How Multi-Cloud Will Dominate Future Cloud Strategy

How Multi-Cloud Will Dominate Future Cloud Strategy

As the pace of digitalization continues to increase, “cloud first” is on track to become the dominant strategy among established incumbents and digital natives alike. And without wishing to state the obvious, any company wishing to compete in the digital economy needs the speed, scale and agility that the ubiquitous nature of the cloud offers.

In many industry sectors, business leaders know that to take advantage of the opportunities in the always-on world, they need to up their game digitally. That awareness is almost inevitably linked with cloud platforms.

There is a consensus that cloud and digital transformation go hand in hand, with cloud offering the flexibility, scale and services to enable the most ambitious of transformations.  Cloud native development and deployment is now so intrinsically linked with business success in a connected society that Gartner’s Milind Govekar recently noted that “there is no business strategy without a cloud strategy.”

According to Gartner, most entities – 85 percent – will have adopted a cloud first approach by 2025. By that time, over 95 percent of new digital workloads will be taking place on cloud native platforms.

In other words, there is little doubt that enterprises are no longer debating if they will leverage cloud for their business-critical digital development. The question we need to ask, rather, is how.

Let’s Be Clear About Cloud

Cloud is really a shorthand term for a range of options involving cloud computing: private cloud, public cloud, hybrid, and multi-cloud.

AWS defines cloud computing as the “on-demand delivery of compute power, database storage, applications and other IT resources through a cloud services platform via the internet with pay-as-you go pricing.”

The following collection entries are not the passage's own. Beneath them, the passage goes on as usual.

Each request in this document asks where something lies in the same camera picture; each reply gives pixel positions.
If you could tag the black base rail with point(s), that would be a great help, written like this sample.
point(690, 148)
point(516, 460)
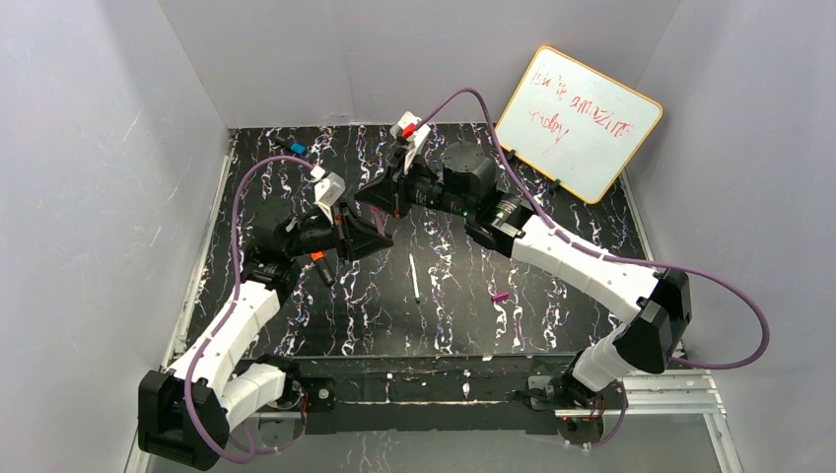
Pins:
point(532, 394)

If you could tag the white whiteboard orange frame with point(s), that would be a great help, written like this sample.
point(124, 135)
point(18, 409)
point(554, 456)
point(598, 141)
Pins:
point(575, 125)

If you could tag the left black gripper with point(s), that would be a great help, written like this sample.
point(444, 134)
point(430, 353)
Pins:
point(343, 232)

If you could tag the black marker orange tip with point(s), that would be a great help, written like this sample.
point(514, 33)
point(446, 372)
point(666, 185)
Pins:
point(323, 268)

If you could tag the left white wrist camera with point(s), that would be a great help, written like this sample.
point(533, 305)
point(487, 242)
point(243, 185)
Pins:
point(328, 188)

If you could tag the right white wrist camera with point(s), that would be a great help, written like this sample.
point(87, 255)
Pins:
point(411, 135)

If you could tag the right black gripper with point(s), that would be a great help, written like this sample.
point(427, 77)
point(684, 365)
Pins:
point(398, 192)

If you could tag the white pen green tip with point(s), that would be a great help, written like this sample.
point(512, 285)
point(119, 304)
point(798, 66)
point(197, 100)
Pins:
point(414, 278)

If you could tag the pink pen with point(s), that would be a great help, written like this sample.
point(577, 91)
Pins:
point(378, 220)

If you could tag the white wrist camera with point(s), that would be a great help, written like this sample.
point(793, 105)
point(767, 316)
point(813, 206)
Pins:
point(328, 188)
point(411, 135)

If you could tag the magenta pen cap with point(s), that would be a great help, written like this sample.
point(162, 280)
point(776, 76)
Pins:
point(500, 297)

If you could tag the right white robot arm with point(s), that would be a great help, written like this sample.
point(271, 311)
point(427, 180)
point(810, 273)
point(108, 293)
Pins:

So, what are the various cloud platforms that we need to consider?

With the private version, businesses have dedicated resources via either a data center or a cloud provider, but the key is that that these resources are solely for their use. By contrast, public cloud is a shared service and what we generally refer to when we talk about cloud computing.

In fact, the average person is aware of what cloud is – if you think about how the connected society has evolved in the last decade, the number of cloud-centric brands has increased exponentially – but they are less likely to know how it works in practice. For decision makers, that is not really an option.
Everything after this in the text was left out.